**Your assignment**
Report back every line below that carries the word "robot".

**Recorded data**

┌──

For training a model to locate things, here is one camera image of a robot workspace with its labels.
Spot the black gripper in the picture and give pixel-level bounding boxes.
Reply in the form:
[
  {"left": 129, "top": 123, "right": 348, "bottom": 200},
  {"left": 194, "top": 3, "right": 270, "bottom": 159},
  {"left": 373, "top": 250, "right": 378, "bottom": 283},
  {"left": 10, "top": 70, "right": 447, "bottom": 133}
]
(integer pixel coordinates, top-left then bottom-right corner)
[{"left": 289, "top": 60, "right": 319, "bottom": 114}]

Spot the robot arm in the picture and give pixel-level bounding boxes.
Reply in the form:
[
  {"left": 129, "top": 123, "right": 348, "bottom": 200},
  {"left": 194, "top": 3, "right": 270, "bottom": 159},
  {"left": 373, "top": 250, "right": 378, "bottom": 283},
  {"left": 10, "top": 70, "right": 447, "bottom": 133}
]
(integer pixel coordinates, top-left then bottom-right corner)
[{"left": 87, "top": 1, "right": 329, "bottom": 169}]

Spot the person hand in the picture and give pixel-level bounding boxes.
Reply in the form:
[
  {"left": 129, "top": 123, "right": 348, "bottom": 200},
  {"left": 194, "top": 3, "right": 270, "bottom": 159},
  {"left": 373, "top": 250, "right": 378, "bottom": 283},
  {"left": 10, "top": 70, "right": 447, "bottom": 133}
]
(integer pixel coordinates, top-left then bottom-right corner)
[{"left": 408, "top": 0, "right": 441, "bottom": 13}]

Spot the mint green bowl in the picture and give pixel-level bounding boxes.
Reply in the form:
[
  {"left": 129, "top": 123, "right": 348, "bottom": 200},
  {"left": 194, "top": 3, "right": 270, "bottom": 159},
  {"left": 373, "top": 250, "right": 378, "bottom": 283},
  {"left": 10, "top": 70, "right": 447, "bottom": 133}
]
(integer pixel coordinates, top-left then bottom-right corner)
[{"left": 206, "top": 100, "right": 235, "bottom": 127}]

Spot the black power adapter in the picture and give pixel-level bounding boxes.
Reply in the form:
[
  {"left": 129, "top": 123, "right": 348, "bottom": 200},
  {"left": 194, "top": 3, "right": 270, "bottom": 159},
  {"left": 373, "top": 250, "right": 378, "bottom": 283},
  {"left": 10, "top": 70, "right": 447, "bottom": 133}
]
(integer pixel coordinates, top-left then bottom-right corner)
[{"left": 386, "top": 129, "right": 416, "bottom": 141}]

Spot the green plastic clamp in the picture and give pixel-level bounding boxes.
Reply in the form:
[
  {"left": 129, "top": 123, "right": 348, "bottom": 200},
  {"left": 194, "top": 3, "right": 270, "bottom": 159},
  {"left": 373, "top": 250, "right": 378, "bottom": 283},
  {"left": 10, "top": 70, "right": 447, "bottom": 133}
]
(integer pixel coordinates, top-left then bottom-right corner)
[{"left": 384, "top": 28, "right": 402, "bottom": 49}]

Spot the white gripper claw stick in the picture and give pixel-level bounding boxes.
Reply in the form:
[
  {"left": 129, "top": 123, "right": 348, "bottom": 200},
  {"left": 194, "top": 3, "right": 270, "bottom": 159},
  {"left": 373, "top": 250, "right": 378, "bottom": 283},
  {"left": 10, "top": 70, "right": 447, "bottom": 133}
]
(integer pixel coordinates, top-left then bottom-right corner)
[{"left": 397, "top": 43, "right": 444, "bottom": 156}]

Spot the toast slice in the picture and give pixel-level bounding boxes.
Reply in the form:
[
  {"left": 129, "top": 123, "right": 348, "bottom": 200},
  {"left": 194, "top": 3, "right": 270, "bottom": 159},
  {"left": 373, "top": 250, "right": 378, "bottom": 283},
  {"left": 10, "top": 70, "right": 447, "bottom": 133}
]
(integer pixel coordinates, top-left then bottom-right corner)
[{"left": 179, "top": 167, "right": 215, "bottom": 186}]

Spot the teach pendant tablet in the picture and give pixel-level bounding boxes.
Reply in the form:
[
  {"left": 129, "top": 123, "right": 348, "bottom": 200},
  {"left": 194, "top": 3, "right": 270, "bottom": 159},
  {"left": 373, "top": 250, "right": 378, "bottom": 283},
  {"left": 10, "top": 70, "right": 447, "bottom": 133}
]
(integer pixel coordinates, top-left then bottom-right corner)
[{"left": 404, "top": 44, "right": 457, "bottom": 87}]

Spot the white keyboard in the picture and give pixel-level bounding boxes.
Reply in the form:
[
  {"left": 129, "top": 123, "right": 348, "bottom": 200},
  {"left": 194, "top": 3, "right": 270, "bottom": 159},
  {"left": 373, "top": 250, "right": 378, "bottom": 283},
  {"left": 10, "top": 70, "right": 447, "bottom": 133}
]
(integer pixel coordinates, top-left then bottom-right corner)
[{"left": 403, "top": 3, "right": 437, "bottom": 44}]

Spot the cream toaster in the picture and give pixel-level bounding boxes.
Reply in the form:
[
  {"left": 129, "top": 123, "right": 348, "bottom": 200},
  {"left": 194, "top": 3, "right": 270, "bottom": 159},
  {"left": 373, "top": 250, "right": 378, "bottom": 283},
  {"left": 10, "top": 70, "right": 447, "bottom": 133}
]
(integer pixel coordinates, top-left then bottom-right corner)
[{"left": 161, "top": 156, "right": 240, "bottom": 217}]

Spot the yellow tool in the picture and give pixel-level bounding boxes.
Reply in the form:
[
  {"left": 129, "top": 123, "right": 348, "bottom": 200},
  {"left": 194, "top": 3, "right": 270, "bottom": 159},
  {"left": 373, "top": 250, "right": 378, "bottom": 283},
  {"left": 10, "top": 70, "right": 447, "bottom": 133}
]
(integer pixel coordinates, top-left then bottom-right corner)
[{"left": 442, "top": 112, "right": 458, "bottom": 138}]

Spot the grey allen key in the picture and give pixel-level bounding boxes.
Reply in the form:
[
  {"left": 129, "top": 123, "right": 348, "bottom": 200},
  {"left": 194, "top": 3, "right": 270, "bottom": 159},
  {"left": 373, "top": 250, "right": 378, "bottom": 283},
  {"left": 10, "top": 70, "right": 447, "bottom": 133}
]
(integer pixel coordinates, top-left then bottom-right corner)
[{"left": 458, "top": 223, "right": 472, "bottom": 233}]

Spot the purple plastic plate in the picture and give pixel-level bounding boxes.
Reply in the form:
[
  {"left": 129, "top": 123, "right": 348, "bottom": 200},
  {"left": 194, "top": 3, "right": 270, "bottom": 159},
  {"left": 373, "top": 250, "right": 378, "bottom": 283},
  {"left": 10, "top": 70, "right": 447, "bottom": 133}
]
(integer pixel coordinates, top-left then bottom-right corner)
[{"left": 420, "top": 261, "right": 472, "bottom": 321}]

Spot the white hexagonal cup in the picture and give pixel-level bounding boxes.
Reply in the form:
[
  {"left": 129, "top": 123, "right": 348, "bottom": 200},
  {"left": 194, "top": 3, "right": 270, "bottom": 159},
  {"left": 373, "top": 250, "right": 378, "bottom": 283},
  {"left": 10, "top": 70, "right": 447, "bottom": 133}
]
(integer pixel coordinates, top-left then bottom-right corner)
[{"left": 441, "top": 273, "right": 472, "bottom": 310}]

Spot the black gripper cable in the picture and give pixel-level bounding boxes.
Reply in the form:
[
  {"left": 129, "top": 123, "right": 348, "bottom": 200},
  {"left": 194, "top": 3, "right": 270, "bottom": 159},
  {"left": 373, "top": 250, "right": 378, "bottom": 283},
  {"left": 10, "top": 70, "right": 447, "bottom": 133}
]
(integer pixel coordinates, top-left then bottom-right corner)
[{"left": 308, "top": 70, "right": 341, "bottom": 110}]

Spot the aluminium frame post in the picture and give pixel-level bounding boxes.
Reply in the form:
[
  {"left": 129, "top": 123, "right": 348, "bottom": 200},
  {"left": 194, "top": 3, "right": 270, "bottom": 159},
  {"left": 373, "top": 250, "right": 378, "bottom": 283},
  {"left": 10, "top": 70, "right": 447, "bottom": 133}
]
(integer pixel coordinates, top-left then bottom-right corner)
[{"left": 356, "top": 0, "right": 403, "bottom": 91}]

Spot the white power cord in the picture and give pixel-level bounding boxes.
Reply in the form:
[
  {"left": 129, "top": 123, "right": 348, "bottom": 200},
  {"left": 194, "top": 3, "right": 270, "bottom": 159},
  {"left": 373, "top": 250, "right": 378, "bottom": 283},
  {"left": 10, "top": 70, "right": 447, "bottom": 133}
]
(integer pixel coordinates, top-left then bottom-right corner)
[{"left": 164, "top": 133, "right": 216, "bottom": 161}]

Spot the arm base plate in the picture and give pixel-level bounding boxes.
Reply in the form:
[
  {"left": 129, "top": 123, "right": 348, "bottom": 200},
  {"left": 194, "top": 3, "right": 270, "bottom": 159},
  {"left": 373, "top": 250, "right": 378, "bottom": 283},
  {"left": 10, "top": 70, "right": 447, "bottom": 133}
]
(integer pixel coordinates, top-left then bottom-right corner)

└──

**Written response**
For training a model to locate things, here is one camera image of a robot workspace with its labels.
Spot the robot arm in the picture and give pixel-level bounding boxes.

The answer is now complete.